Writing about a land issue in Ontario, Lucy El-Sherif asks:

What is the point of Canadians saying land acknowledgements ad infinitum if Indigenous Peoples’ land is still being taken from them? They are everywhere, but don’t mean anything.

Six Nations Land Defenders in Caledonia reveal hypocrisy of Canada’s land acknowledgements

I am a postwar boomer educated in Powell River, BC. In those days, almost nothing was taught about Indigenous presence nearby our community or about associated history, except perhaps that original people sometimes made life difficult for those who had settled on lands with permission of English Kings and Queens.

Despite the nearby Tla’amin Nation, our contacts were limited. Indigenous children were shipped elsewhere for education and not a single one sat in my secondary school until 1963. Today, British Columbia’s educators have altered the environment substantially and every public school child learns about Indigenous culture, languages and history.
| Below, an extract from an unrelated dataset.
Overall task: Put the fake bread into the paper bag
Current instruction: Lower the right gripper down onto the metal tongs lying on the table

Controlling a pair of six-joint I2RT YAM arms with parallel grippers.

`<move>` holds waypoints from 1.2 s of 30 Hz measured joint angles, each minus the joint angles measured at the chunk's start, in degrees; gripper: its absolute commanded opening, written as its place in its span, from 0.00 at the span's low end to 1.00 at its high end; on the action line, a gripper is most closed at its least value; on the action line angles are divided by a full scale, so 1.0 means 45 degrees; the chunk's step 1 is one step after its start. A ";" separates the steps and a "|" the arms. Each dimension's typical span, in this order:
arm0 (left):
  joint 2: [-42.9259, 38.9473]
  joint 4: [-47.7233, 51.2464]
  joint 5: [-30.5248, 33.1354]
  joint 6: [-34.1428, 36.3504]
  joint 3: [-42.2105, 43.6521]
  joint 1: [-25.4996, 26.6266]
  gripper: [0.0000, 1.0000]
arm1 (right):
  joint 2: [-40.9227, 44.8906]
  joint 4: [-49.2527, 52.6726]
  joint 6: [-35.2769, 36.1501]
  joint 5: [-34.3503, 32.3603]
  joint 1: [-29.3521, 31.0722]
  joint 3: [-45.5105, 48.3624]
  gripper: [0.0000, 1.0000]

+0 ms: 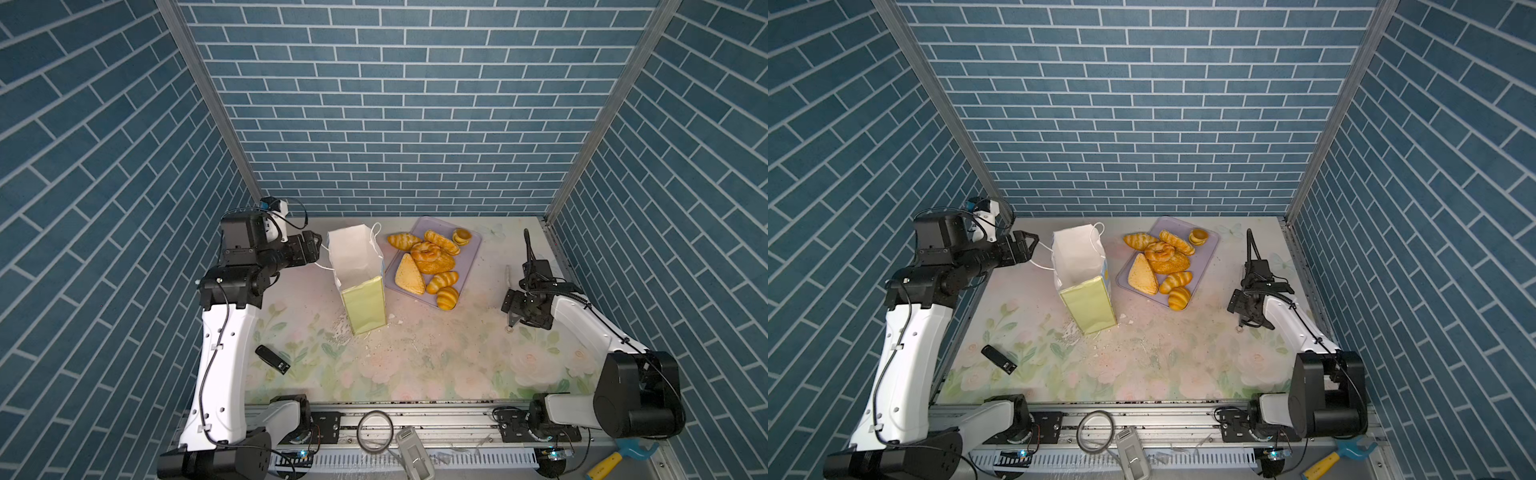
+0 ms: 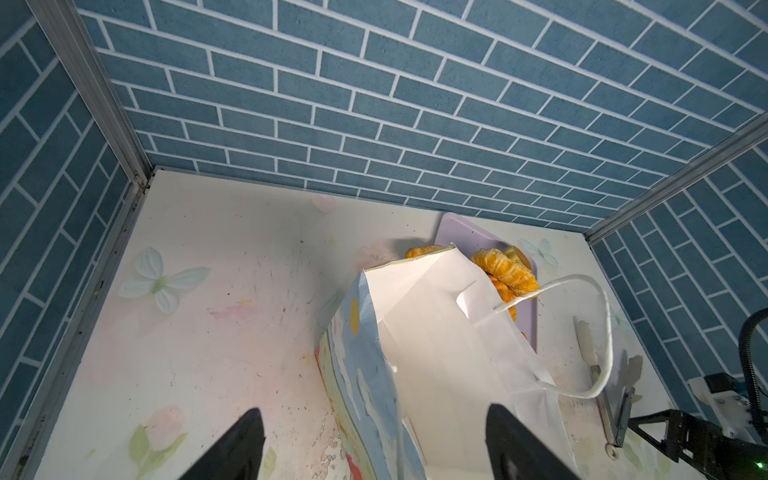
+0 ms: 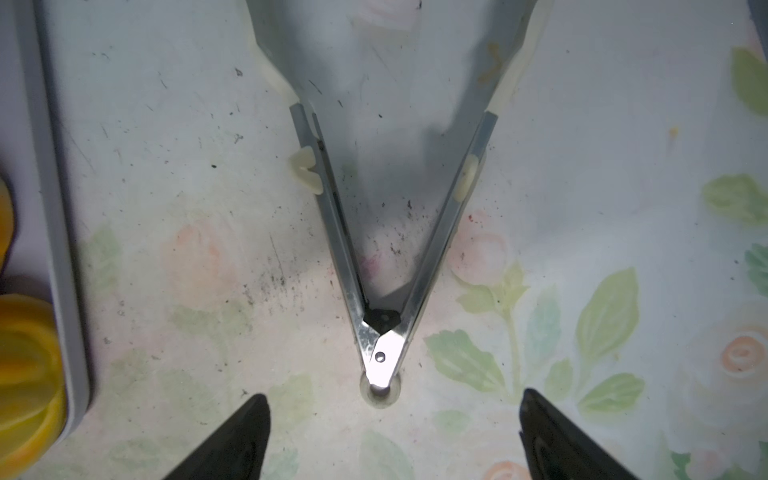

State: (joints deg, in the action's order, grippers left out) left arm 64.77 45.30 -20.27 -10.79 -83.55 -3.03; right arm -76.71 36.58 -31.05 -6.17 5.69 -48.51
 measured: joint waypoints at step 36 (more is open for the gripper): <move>0.0330 -0.0126 -0.0068 0.0389 0.0092 0.0000 0.85 | -0.2773 -0.2793 -0.0063 -0.0175 -0.0364 0.0393 0.78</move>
State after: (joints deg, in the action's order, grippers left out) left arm 66.26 44.73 -20.58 -9.04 -83.13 -3.03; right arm -89.19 24.01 -31.33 -6.96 4.05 -46.74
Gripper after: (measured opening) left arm 0.849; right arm 0.795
Improved education may or may not change the way public policies are formed in the future, but I think it would be naïve to think that Canadian politicians today believe in more than highly performative, feel-good empty gestures. Modern reality is more like that described in this cartoon from a U.K. artist.


1 Archaeology at the Hakai Institute: Past, Present, and Future (Hakai Institute is part of the Tula Foundation.)

2 Len Necefer, Ph.D., is the CEO and Founder of NativesOutdoors. Len has worked for the U.S. Department of Energy, the NASA Glenn Research Center, and most recently the University of Arizona.

3 The research of Professor Michael Lambert (enrolled citizen Eastern Band of Cherokee Indians) focuses on anthropological representation, economic and political anthropology, social movements, colonialism, migration, belonging, and indigeneity in Africa and North America.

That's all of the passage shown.